## Work order:
Pick out the lines below that include the string "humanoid".

## Records shown:
■ ■ ■ ■ ■ ■ ■

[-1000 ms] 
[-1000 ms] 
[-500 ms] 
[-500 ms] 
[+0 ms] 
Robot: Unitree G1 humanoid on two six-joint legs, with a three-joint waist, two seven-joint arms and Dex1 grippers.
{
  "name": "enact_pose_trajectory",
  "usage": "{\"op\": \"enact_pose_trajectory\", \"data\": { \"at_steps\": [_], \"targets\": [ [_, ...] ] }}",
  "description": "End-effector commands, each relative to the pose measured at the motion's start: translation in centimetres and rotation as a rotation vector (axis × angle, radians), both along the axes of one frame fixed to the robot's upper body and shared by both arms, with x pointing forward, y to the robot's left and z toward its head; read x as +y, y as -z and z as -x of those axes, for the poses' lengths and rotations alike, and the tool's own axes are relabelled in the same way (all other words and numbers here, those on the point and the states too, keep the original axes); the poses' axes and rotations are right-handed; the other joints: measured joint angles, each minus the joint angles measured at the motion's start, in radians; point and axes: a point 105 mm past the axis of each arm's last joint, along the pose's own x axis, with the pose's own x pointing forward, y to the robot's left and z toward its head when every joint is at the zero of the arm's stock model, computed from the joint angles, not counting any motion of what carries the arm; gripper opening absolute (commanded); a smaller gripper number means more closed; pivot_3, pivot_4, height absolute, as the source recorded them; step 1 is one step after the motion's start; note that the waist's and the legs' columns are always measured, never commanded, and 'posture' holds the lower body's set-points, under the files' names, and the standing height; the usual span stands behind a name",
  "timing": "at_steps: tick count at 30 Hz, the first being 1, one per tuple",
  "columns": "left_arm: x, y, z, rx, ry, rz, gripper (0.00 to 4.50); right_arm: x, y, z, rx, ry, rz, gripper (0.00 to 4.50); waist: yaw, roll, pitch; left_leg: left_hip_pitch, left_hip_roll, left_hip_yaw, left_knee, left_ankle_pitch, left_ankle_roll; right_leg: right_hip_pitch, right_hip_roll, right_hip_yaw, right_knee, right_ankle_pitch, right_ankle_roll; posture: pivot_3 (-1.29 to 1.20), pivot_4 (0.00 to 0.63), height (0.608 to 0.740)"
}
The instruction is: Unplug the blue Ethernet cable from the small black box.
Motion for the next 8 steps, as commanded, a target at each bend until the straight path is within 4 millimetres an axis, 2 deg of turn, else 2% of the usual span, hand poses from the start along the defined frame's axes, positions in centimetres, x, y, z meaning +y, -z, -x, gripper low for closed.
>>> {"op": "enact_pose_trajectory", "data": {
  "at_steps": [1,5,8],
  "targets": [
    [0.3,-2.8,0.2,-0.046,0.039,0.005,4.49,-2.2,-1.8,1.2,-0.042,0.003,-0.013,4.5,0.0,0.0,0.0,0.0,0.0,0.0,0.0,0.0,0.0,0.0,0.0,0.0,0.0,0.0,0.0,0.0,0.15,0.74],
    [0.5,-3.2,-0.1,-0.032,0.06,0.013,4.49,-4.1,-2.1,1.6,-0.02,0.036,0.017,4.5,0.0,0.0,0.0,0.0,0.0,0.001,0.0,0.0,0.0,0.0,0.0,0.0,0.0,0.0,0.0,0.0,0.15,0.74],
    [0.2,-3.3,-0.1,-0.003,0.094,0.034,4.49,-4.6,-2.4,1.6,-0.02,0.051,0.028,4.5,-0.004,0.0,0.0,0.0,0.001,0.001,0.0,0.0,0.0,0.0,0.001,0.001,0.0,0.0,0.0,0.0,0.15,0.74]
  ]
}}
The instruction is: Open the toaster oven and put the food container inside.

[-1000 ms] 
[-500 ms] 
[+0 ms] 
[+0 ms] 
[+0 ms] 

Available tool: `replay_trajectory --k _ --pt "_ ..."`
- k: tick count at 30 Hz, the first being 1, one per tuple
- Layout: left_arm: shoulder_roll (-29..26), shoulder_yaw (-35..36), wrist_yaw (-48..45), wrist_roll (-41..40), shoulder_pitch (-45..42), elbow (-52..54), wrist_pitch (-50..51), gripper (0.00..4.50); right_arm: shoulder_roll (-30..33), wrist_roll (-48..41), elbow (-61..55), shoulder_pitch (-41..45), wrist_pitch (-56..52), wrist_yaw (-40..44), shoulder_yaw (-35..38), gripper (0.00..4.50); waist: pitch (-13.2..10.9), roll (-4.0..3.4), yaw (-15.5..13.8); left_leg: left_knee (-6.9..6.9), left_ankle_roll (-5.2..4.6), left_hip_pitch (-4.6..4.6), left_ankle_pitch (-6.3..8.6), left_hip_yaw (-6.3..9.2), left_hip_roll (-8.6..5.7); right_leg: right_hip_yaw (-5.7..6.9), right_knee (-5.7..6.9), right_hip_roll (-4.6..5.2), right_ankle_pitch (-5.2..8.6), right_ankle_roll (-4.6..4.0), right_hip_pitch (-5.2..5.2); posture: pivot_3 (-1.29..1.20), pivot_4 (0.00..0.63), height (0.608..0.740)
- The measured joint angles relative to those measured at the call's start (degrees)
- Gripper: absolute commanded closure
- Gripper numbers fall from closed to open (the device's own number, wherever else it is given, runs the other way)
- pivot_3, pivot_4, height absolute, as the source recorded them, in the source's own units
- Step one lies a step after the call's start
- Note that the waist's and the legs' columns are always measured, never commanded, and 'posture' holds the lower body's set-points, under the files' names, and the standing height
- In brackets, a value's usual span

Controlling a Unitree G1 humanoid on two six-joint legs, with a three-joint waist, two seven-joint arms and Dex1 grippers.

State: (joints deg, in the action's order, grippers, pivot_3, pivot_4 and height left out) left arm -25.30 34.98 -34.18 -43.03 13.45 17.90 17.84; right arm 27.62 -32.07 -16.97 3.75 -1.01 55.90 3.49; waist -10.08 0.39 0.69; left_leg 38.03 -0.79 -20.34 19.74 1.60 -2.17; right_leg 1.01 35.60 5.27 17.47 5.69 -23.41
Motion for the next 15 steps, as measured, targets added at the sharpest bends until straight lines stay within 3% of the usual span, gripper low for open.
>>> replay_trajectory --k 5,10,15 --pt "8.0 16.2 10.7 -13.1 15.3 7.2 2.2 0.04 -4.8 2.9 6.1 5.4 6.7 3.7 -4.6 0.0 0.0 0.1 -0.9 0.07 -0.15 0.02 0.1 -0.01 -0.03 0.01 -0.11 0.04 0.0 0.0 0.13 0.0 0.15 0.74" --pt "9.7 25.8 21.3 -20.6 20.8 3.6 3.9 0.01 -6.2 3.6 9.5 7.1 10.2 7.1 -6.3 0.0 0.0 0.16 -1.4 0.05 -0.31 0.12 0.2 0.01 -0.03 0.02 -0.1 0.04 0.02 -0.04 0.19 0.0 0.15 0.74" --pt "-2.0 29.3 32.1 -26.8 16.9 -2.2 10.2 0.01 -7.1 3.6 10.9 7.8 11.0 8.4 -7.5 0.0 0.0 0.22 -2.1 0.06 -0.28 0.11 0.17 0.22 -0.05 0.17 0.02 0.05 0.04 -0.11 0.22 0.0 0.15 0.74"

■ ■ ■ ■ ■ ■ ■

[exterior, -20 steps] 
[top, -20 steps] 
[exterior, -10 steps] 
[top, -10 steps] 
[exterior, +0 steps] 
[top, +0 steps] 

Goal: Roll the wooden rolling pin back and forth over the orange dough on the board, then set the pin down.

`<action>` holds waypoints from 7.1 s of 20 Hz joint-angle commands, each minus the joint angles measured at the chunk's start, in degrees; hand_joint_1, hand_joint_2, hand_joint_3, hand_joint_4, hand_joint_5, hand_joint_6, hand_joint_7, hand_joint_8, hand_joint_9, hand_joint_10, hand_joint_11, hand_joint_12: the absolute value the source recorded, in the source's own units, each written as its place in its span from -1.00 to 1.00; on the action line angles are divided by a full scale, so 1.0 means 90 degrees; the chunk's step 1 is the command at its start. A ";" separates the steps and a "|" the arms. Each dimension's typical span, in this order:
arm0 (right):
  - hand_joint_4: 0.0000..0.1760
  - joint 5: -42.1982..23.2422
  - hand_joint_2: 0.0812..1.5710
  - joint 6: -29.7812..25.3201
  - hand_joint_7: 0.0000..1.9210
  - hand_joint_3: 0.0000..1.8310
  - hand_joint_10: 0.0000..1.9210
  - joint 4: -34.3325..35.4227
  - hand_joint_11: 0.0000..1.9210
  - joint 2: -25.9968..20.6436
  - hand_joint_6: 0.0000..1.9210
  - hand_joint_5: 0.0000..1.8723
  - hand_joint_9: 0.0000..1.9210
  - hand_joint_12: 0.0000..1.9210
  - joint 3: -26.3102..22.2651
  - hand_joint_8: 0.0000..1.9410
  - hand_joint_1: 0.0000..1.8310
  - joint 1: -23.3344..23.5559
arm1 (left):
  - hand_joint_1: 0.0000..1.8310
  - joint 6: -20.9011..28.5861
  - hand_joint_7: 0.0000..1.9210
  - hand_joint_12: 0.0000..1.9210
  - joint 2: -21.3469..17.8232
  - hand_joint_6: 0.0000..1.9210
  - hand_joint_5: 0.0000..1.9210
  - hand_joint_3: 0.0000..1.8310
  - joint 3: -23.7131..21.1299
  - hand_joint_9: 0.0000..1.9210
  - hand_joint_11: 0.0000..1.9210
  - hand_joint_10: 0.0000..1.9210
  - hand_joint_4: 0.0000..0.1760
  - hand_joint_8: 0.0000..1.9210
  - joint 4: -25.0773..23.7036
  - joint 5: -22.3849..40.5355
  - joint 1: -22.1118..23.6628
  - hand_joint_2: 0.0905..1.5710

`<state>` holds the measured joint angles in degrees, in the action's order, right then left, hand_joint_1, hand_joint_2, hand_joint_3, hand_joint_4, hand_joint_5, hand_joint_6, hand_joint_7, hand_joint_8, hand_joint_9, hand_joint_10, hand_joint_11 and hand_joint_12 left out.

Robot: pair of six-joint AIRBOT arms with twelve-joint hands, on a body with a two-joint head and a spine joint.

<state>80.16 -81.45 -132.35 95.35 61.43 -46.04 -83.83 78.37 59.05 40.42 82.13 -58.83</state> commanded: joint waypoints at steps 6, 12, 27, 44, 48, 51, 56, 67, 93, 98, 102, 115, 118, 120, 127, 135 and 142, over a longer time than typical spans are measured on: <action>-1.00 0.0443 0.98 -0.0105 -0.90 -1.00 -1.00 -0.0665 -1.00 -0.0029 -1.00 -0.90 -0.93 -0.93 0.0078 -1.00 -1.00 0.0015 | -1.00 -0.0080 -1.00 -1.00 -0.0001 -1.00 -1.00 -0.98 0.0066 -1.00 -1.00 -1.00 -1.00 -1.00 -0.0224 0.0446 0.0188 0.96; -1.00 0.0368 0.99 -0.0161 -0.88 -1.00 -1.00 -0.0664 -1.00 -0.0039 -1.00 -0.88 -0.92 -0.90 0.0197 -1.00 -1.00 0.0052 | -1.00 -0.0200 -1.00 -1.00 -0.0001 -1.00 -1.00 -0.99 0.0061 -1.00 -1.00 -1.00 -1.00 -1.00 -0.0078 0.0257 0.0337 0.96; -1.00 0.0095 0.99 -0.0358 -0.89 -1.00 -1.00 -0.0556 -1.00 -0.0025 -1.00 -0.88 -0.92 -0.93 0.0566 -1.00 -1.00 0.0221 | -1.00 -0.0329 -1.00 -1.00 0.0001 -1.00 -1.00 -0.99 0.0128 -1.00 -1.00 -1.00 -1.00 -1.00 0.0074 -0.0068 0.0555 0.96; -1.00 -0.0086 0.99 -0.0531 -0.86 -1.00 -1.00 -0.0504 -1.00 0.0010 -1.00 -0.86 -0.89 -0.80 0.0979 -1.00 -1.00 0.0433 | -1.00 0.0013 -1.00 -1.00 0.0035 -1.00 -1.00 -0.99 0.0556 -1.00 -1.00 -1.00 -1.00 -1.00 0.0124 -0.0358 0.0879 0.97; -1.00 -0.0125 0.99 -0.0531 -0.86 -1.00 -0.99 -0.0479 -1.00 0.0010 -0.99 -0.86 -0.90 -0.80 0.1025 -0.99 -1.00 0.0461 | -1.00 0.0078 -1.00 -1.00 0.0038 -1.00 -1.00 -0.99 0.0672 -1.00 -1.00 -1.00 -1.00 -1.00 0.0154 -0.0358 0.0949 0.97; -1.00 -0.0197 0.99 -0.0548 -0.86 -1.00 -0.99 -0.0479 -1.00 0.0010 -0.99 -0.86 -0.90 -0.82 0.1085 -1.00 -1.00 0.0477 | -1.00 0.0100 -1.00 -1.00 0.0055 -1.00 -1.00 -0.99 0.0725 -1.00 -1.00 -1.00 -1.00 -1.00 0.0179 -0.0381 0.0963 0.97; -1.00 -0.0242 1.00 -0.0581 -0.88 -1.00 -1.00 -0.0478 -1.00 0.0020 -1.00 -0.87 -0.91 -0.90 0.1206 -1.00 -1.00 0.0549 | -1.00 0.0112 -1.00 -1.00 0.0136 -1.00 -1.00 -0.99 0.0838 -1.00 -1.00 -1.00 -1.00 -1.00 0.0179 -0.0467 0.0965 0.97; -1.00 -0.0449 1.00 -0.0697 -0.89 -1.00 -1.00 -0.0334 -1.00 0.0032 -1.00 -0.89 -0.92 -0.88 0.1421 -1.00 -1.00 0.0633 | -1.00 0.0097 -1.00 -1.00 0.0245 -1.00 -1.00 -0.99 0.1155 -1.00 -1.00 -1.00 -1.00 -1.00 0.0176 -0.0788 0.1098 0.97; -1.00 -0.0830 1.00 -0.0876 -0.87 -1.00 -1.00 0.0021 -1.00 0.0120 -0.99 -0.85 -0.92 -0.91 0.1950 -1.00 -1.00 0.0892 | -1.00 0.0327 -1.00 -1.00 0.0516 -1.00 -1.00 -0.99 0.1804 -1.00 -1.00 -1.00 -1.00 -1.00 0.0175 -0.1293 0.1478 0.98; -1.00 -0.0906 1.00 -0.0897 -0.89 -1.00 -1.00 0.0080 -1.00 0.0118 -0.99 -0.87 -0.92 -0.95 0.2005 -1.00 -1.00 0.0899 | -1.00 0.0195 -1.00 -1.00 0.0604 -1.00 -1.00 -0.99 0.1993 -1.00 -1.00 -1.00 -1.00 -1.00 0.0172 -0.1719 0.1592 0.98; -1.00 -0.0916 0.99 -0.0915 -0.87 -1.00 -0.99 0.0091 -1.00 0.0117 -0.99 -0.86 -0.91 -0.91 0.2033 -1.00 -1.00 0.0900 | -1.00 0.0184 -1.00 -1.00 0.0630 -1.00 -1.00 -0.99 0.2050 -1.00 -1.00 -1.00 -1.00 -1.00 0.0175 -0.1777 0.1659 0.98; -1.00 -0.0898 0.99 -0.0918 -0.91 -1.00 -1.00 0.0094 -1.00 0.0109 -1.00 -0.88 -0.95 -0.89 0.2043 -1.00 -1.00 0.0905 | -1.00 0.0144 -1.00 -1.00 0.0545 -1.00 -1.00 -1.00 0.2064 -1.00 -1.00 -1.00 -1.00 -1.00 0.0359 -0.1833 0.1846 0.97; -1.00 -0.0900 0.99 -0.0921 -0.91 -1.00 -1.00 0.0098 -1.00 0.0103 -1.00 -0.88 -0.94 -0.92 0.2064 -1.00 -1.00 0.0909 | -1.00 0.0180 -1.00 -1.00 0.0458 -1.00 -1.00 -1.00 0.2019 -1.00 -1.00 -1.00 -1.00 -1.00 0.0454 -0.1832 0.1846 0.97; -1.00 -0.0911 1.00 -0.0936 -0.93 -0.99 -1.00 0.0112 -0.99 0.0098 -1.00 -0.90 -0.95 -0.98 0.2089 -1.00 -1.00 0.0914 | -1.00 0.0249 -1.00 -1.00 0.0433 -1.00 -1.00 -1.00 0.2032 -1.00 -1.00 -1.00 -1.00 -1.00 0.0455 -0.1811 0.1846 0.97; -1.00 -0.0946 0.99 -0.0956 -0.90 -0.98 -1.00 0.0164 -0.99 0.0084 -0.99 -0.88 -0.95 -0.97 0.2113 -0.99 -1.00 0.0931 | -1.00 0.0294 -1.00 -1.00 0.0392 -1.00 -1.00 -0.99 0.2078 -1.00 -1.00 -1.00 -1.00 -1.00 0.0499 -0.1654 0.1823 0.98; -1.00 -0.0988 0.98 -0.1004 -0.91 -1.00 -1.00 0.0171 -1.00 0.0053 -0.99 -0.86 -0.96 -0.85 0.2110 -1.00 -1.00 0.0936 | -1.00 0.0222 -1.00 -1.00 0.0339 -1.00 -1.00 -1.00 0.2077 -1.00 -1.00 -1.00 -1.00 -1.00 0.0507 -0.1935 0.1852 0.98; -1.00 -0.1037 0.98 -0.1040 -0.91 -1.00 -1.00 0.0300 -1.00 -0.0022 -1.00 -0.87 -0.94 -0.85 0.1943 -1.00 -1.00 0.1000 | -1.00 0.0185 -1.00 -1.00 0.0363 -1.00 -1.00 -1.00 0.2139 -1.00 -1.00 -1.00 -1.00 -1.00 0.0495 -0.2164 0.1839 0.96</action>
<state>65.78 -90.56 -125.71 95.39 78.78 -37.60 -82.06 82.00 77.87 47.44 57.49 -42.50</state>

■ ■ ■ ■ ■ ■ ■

## Response to this exercise:
Robot: Unitree G1 humanoid on two six-joint legs, with a three-joint waist, two seven-joint arms and Dex1 grippers.
Controlling a Unitree G1 humanoid on two six-joint legs, with a three-joint waist, two seven-joint arms and Dex1 grippers.

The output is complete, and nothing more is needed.